Four years later, he obtained a position with the city government of Burgos, but was unhappy and moved to Bilbao to pursue his artistic interests. There, he was able to find work with the Tudela to Bilbao Railway to help support his studies. The outbreak of the Third Carlist War in 1872 interrupted his plans and, after briefly taking part in the defense of the city, moved to Bayonne to pick up where he had left off. In 1875, an aunt of his died from wounds she had suffered in the war and left him a substantial inheritance, which enabled him to travel to Italy.

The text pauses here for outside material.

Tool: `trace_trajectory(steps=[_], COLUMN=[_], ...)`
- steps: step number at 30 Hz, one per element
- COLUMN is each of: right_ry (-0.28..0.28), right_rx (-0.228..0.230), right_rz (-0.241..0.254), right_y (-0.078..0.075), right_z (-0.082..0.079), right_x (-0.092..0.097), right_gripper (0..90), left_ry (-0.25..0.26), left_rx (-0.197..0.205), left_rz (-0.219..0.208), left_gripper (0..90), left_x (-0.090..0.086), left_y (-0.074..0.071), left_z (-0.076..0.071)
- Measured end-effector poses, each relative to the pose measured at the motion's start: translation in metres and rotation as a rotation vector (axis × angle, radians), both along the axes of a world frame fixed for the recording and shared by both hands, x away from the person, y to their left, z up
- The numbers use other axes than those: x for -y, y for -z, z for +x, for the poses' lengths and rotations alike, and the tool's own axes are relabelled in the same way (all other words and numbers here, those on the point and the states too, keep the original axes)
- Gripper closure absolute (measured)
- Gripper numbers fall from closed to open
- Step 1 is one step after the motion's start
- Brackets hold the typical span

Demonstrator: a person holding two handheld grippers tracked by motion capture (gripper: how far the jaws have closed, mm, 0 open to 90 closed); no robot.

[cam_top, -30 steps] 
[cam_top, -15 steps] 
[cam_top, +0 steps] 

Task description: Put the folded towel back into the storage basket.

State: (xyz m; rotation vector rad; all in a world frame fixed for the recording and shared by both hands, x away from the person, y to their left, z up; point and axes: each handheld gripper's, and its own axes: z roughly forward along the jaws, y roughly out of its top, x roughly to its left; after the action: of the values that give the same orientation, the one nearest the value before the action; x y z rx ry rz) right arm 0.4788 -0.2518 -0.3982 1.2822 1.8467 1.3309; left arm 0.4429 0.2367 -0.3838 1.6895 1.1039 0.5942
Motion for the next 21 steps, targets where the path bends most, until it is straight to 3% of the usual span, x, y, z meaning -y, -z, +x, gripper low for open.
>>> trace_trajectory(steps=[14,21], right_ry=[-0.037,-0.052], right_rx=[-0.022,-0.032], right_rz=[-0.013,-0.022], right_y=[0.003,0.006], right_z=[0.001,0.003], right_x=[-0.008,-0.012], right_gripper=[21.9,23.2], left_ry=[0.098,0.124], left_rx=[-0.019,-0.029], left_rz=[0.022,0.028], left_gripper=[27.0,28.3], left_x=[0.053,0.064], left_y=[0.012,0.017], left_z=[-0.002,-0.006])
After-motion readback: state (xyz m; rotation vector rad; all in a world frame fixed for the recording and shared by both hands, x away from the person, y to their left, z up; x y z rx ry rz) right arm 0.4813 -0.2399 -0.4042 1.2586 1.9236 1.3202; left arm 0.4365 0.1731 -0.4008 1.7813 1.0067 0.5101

After a visit to Venice he went to Rome, where he attended several schools and associated with other Spanish artists who were studying there. One of them, José Villegas Cordero, had difficulty pronouncing Etxenagusia's Basque name, calling him "Echena...and I don't know what". The shortened name stuck and Etxenagusia began using it as his signature. He was strongly influenced by the works of Giambattista Tiepolo and began producing historical scenes of soldiers and courtiers. Later, he came under the influence of the Nazarene movement.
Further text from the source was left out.